- PROBLEM REQUIREMENTS
Could you return every line of the material that contains the word "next"?

++++++++++

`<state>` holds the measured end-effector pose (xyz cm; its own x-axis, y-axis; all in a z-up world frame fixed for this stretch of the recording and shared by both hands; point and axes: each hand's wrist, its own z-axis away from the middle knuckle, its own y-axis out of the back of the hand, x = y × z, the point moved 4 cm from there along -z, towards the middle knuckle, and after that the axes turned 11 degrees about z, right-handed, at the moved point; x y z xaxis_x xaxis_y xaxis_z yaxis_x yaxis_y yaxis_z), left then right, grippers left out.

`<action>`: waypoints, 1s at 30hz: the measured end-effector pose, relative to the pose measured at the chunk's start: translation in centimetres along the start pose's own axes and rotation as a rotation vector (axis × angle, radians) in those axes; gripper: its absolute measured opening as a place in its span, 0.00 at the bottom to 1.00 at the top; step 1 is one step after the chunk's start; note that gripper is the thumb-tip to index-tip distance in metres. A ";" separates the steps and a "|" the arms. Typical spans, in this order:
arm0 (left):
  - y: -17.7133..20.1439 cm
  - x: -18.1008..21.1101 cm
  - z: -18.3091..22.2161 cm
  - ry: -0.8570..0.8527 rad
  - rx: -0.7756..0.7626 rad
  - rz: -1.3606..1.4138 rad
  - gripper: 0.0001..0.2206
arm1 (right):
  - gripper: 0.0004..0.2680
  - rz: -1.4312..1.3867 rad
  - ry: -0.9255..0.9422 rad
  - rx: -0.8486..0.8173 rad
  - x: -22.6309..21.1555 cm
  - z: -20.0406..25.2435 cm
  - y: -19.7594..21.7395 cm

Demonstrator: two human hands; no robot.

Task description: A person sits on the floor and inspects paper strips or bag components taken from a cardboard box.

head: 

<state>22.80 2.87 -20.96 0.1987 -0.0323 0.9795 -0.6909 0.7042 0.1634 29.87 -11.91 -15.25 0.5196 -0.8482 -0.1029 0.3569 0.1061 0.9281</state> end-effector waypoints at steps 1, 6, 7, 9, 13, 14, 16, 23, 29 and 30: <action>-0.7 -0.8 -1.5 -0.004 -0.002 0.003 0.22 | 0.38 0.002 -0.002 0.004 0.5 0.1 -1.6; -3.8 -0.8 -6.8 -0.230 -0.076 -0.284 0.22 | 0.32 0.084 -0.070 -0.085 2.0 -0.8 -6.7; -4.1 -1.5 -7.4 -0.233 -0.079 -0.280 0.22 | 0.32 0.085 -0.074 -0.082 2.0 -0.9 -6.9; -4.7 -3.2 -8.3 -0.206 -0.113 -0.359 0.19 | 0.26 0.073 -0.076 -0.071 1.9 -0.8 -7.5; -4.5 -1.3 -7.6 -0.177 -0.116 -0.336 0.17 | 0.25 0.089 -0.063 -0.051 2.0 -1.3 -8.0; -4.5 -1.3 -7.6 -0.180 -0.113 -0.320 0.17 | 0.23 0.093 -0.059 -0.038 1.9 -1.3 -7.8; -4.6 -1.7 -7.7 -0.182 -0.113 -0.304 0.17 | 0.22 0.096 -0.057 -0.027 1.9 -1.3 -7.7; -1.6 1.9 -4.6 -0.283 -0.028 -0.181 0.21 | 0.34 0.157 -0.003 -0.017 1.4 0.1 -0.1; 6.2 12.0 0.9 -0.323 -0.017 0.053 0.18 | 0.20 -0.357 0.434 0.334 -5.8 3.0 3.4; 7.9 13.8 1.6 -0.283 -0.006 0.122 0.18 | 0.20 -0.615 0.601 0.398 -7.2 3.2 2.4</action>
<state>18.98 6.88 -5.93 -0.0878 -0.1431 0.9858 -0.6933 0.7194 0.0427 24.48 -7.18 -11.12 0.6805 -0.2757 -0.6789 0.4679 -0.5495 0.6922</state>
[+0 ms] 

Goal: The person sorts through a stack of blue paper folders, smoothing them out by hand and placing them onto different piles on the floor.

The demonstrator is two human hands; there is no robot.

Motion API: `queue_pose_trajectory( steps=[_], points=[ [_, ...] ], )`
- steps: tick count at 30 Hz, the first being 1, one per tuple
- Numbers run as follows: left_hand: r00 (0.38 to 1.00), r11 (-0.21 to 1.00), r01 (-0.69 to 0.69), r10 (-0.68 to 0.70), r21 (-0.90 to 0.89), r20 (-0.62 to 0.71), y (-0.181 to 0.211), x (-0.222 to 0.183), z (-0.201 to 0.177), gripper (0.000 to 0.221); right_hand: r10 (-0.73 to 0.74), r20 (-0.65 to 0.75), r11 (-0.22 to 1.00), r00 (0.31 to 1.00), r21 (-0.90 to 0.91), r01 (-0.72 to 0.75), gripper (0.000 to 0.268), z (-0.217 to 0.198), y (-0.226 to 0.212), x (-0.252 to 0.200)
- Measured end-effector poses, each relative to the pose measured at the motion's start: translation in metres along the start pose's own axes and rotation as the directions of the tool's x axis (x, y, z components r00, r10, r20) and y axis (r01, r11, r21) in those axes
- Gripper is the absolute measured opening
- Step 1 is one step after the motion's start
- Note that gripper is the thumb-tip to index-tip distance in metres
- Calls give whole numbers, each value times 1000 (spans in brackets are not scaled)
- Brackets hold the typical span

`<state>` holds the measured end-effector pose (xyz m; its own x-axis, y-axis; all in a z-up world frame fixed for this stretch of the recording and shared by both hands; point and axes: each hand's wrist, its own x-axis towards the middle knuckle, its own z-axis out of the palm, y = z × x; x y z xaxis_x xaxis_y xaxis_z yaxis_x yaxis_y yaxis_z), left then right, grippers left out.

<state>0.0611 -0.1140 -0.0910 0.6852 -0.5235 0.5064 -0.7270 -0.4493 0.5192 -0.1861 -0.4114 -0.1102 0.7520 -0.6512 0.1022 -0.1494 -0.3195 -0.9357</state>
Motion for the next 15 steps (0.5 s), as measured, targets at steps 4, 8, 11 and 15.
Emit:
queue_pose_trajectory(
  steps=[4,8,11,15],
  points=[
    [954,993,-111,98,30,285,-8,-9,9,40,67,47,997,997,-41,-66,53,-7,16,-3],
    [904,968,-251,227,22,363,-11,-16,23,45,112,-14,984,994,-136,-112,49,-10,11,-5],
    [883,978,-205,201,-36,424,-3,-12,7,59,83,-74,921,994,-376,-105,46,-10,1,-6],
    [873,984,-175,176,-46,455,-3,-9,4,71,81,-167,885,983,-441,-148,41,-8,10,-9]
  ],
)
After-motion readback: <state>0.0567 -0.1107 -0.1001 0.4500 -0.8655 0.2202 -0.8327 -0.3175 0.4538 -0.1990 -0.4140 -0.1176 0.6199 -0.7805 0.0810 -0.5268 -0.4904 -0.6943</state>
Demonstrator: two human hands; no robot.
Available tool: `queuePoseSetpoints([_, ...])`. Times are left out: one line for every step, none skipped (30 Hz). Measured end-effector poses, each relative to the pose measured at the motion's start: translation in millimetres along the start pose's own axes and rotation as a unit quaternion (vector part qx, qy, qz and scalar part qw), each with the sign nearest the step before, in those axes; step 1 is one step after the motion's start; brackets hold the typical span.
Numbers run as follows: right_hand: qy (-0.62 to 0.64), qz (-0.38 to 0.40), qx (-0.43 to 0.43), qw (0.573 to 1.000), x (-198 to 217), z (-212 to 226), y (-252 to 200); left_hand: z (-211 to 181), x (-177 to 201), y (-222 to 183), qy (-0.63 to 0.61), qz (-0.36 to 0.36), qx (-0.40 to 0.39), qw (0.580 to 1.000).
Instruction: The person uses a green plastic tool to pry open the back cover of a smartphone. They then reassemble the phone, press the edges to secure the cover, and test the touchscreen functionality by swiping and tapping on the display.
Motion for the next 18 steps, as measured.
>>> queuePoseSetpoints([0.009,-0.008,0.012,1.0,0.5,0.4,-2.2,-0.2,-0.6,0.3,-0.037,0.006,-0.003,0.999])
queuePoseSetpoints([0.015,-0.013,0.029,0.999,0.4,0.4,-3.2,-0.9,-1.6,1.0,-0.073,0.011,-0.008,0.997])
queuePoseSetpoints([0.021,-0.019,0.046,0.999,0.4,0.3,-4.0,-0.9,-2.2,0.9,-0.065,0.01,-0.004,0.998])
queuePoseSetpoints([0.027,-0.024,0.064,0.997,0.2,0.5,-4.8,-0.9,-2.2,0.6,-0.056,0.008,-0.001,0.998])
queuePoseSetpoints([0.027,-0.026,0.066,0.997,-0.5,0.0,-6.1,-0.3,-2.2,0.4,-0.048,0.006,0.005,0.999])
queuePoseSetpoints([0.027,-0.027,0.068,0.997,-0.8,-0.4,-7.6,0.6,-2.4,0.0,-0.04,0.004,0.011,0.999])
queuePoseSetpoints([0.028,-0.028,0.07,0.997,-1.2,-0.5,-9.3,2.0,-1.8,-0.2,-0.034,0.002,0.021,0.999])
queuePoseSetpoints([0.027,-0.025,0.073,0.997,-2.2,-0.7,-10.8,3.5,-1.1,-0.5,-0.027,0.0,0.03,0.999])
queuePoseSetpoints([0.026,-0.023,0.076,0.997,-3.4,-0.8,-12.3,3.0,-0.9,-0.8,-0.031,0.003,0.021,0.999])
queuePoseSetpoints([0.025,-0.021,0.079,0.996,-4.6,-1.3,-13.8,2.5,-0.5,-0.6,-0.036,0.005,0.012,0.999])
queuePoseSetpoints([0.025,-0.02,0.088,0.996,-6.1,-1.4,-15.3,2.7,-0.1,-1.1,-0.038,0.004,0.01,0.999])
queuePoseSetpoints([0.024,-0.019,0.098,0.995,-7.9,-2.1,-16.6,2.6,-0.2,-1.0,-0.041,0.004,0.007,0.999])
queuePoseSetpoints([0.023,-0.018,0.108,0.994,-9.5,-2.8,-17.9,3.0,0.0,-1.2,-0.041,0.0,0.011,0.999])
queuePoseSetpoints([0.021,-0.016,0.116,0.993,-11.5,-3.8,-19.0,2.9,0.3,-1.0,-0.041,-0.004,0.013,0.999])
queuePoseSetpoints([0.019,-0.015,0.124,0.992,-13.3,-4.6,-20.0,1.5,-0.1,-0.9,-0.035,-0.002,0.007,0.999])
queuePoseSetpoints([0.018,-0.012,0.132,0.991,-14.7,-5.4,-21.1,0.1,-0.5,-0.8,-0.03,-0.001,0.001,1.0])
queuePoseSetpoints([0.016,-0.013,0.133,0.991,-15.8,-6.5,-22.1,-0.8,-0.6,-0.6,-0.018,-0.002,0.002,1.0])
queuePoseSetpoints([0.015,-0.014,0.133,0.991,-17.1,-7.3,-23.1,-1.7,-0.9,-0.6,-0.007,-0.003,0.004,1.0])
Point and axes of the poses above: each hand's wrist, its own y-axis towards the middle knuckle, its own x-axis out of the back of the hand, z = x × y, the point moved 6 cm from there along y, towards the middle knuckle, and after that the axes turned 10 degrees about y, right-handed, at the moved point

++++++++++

- YOUR SOLUTION
Motion for the next 15 steps (0.5 s), as measured, targets at steps 4, 8, 11 and 15.
Motion for the next 18 steps, as measured.

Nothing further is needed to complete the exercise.